He looks around and he finds an old ping pong table and he says, “I’ll just cut up this ping pong table to make sure I cover the window.” He gets out his saw and he cuts the ping pong table and he’s got his 2 by 4s, he goes to one of his windows and he discovers that his son has fallen out of the window, and his son is now screaming on the ground. That’s another complication. He can’t fix the window until he tends to his son. It’s a serious complication, right? It’s bigger than not having plywood. His son is hurt.

He runs into the yard, his son is lying on the ground, he’s screaming his head off and it looks like he’s broken his leg. Now he has to solve the problem of the broken leg before he can solve the problem of the impending hurricane and on and on and on. That is what complications are.

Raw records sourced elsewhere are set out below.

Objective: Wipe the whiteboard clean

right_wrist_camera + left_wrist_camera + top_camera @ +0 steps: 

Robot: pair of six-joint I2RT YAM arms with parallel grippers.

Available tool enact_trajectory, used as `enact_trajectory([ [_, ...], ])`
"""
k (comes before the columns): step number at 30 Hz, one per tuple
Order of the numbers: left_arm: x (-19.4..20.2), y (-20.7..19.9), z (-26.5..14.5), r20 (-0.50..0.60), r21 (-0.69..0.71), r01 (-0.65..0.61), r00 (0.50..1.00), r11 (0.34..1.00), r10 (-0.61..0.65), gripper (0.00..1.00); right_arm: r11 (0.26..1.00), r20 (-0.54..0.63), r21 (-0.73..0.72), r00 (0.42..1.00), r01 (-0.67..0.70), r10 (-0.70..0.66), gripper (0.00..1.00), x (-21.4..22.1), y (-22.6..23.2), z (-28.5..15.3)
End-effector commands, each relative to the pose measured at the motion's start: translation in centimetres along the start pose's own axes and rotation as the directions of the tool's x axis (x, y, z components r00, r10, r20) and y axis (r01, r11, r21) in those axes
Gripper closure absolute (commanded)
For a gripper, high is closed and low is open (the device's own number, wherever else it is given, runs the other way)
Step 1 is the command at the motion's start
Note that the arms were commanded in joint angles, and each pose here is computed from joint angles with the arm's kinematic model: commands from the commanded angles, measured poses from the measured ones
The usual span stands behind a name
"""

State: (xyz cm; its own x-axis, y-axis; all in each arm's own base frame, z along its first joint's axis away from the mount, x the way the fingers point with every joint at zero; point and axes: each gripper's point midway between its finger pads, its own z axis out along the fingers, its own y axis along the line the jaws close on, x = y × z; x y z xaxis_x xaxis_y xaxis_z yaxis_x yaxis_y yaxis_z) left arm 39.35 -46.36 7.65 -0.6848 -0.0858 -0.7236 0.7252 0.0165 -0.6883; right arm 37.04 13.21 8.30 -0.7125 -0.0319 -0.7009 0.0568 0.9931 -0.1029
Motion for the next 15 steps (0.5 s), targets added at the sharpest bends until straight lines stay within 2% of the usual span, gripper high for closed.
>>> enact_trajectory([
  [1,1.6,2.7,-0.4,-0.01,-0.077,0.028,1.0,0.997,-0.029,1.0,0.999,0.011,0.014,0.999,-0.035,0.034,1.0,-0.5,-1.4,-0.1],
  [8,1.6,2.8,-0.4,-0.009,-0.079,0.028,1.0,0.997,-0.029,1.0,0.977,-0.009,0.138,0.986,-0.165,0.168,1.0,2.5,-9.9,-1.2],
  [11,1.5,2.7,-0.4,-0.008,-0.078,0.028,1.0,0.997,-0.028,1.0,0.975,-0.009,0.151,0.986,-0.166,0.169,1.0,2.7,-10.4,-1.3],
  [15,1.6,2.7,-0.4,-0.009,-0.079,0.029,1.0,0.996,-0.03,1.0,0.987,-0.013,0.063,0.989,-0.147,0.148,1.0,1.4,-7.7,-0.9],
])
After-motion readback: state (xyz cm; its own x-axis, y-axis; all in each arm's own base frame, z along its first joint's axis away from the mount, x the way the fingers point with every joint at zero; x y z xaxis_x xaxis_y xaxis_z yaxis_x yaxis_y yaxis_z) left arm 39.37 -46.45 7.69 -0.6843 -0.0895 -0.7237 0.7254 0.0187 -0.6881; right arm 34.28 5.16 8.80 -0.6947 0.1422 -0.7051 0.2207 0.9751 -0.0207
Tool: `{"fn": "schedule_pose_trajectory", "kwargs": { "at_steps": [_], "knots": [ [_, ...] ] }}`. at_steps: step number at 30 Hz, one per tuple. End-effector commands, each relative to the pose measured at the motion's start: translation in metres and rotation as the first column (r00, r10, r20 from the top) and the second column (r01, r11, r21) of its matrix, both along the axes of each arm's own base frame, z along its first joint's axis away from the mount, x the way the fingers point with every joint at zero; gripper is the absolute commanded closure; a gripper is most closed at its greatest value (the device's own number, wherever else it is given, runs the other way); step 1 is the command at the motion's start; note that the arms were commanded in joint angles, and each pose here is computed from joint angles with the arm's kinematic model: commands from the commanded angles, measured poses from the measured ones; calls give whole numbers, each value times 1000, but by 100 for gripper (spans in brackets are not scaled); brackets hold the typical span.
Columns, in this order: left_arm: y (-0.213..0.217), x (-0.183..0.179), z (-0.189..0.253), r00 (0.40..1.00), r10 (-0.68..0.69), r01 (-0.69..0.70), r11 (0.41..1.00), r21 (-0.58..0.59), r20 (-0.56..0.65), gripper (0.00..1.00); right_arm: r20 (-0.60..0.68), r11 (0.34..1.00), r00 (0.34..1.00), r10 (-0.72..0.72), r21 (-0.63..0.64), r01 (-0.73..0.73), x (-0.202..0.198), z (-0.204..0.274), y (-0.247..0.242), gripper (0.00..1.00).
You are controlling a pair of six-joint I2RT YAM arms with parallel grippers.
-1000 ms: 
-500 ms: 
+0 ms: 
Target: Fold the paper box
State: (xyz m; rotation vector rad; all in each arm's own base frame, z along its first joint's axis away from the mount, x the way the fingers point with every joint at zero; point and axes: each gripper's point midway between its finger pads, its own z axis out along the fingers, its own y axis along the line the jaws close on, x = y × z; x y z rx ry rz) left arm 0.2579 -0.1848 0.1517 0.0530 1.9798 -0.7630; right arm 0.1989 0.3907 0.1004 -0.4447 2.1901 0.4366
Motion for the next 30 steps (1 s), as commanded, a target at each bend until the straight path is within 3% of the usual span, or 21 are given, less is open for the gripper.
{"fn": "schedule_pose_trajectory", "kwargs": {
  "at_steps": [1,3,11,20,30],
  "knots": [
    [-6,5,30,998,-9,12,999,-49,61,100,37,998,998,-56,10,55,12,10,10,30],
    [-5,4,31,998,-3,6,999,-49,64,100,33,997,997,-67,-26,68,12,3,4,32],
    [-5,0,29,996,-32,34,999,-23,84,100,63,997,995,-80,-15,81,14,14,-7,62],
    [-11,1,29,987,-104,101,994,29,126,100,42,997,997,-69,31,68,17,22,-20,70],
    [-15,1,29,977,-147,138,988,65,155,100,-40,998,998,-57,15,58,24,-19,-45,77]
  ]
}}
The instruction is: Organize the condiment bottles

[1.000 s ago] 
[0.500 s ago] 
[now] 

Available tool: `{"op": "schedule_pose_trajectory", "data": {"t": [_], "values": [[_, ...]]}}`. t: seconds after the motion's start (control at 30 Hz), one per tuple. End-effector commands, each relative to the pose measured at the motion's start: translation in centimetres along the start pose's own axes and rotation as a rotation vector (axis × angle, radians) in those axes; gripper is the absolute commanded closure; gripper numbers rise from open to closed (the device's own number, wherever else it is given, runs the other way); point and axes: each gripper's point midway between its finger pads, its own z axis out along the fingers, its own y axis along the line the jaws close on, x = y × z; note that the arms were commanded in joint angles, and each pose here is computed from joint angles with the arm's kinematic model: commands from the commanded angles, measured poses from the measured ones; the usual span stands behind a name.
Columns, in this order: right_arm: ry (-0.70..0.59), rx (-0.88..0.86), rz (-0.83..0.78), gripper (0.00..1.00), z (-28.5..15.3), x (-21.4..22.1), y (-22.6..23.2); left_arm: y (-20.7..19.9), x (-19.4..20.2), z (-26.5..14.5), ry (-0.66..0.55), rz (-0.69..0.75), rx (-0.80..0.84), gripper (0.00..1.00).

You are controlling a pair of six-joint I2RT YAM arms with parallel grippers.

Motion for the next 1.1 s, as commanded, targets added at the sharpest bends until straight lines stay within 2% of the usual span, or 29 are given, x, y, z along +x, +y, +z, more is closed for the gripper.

Now the key thing to remember about them is that you don’t want to repeat the same complication. You don’t want the same level over and over and over again, because it’s boring, right? If the guy goes into the garage and he discovers he has no plywood, then he discovers he has no nails. “Oh, what am I going to do? I’m going to get some nails?” Then his saw doesn’t work. Those are all similar complications that are boring. But when his son falls out the window and breaks his leg, that’s a completely different complication that’s at a much higher level of dramatic difficulty.

Complications slowly, slowly build, or quickly build depending upon the story to the ultimate complication, which is called the turning point. The turning point is not a commandment itself, but at sometimes I think I should’ve had six commandments, because the turning point is really, really important.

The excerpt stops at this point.